→ **Task description**
Where "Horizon" occurs in a line of the entries below, copy that line.

Stored items from a collection:
########################################
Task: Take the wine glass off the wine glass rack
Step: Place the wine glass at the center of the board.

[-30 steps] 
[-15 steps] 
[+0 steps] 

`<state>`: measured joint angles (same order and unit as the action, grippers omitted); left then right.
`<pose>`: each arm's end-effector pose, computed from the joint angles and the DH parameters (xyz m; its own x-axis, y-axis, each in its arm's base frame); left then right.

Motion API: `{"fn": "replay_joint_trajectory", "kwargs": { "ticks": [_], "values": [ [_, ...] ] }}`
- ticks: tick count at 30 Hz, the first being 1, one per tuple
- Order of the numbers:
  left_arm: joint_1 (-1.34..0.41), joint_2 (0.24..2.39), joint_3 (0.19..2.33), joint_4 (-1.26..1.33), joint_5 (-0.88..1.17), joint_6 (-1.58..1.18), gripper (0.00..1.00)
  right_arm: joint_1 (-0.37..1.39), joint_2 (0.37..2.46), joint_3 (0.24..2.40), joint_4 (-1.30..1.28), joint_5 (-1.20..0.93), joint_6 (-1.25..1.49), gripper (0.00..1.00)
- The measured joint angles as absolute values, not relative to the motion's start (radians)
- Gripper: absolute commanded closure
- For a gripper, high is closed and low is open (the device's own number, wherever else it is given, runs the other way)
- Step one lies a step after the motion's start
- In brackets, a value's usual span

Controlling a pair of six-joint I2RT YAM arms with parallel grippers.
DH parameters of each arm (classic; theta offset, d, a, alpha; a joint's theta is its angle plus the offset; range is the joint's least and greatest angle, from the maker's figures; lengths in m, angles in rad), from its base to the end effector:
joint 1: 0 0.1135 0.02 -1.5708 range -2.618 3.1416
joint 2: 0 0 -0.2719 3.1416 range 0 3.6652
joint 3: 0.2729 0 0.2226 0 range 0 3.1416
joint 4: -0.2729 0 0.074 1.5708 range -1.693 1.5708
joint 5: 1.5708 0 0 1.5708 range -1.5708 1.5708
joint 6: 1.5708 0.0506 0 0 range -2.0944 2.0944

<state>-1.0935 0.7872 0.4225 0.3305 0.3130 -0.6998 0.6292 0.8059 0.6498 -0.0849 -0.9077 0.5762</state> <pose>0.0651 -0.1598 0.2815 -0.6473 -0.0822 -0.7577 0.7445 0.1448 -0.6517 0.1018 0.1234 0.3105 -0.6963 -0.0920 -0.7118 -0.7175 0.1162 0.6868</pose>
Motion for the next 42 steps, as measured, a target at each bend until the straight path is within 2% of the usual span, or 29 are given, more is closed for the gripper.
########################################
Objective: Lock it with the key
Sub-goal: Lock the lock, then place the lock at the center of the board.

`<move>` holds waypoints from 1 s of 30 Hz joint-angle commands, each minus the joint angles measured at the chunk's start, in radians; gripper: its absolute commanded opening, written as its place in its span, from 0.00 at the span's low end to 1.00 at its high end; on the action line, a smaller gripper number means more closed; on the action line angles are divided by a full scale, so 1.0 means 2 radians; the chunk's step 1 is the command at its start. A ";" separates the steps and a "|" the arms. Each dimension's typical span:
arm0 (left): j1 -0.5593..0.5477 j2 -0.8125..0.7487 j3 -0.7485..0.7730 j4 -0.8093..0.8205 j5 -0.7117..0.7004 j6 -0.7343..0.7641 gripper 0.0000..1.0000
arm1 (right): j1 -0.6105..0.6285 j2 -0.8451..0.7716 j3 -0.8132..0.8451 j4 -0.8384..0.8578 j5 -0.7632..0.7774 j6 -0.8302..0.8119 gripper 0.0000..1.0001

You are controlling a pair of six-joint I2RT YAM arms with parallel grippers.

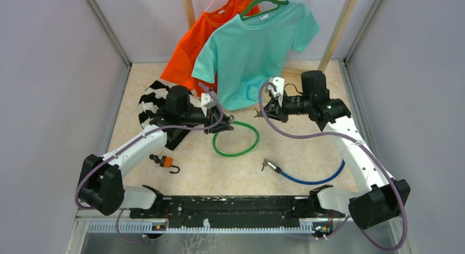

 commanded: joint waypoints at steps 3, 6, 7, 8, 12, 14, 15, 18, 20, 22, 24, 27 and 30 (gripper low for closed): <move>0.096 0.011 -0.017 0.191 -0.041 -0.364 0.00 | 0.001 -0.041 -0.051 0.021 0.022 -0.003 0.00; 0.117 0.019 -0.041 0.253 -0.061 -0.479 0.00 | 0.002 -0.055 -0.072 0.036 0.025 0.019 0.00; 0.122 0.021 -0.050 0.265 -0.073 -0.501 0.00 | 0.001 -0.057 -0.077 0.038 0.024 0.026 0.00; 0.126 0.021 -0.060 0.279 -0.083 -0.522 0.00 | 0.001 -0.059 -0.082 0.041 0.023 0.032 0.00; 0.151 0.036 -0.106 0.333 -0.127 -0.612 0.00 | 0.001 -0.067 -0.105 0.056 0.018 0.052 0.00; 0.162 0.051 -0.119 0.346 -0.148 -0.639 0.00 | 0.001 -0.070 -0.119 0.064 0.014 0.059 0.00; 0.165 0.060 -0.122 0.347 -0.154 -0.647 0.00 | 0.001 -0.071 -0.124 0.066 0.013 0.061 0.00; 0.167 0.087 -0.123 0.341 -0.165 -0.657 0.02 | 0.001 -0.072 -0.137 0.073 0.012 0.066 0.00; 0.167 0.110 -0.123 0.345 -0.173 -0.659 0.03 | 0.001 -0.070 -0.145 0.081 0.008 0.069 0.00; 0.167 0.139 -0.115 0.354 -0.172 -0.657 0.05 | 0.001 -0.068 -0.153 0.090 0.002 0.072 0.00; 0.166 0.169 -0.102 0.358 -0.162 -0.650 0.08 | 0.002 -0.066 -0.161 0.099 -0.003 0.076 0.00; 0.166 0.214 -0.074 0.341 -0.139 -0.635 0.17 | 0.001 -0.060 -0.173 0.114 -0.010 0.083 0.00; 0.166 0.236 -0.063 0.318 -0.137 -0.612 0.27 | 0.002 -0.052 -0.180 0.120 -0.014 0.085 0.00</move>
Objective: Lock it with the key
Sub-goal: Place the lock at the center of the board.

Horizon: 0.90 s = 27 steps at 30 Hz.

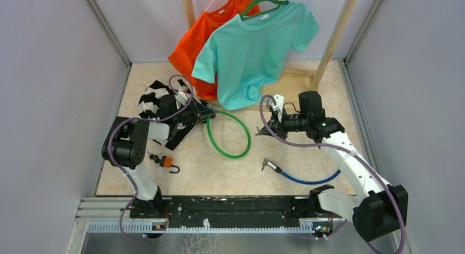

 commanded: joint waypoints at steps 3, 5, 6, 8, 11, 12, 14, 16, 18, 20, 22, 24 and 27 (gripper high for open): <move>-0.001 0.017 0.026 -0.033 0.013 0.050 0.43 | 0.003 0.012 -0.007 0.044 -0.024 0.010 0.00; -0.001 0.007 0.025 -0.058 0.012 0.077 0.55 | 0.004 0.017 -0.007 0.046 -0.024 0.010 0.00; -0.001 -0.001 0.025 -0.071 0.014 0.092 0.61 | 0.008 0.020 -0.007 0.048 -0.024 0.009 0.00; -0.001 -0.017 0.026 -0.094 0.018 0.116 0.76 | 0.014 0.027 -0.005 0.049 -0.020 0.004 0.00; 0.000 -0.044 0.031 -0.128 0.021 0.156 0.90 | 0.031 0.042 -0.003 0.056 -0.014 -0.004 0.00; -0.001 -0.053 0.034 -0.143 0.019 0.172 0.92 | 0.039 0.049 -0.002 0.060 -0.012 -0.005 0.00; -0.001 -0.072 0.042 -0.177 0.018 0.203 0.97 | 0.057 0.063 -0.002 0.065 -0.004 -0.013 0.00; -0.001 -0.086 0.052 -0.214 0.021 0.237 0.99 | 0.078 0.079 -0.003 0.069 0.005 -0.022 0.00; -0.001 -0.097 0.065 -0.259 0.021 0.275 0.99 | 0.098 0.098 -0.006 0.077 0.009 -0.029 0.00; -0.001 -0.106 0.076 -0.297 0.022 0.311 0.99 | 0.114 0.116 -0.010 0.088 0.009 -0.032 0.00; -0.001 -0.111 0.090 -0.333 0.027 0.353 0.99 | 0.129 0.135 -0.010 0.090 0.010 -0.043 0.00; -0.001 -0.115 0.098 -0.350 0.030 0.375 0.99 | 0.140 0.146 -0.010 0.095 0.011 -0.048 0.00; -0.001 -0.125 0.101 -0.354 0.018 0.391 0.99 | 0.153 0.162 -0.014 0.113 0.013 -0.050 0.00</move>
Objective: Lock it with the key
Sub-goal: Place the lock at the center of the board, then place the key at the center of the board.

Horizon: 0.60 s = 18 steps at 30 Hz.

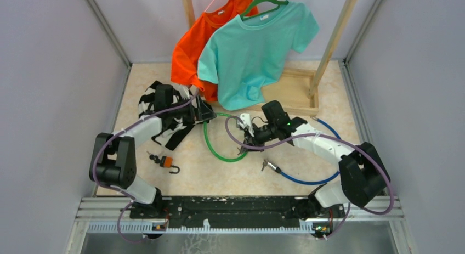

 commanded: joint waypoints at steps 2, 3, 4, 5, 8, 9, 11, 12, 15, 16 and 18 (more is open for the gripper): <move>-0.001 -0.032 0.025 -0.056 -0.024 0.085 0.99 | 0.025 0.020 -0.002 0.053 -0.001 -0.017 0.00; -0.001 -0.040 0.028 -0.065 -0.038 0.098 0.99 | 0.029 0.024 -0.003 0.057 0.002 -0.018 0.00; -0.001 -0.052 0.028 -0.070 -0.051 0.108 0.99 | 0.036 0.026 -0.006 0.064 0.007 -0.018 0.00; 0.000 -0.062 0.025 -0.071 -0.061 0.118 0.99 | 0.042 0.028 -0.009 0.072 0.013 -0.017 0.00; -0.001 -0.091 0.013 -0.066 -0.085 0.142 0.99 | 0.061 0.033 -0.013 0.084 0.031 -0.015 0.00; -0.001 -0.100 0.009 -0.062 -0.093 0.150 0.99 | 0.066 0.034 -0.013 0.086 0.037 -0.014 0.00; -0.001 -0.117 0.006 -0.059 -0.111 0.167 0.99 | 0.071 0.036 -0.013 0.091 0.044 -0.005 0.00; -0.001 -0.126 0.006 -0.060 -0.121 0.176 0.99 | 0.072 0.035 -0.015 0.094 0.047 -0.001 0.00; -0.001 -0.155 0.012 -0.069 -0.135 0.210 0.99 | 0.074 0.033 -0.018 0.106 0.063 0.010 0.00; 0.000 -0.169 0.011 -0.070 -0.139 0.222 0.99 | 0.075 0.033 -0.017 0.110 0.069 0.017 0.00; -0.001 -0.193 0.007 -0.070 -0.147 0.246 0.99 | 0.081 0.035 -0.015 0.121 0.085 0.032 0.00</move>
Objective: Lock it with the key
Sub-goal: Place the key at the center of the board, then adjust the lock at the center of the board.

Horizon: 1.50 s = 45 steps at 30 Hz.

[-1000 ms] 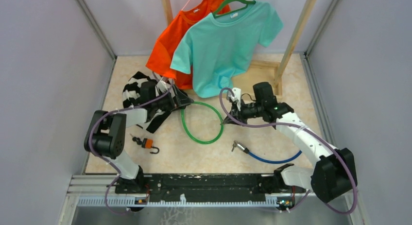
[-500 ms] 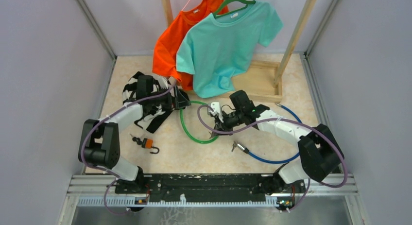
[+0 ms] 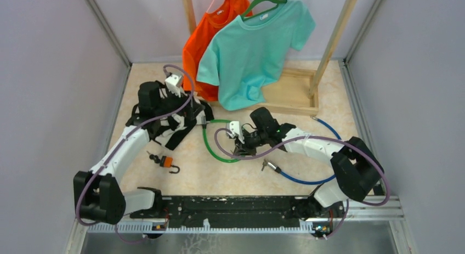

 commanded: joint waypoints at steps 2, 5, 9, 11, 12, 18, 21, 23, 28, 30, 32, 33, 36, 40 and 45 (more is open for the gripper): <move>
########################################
→ **Your response**
Horizon: 0.90 s = 27 steps at 30 Hz.
Horizon: 0.60 s = 18 steps at 30 Hz.
Horizon: 1.50 s = 45 steps at 30 Hz.

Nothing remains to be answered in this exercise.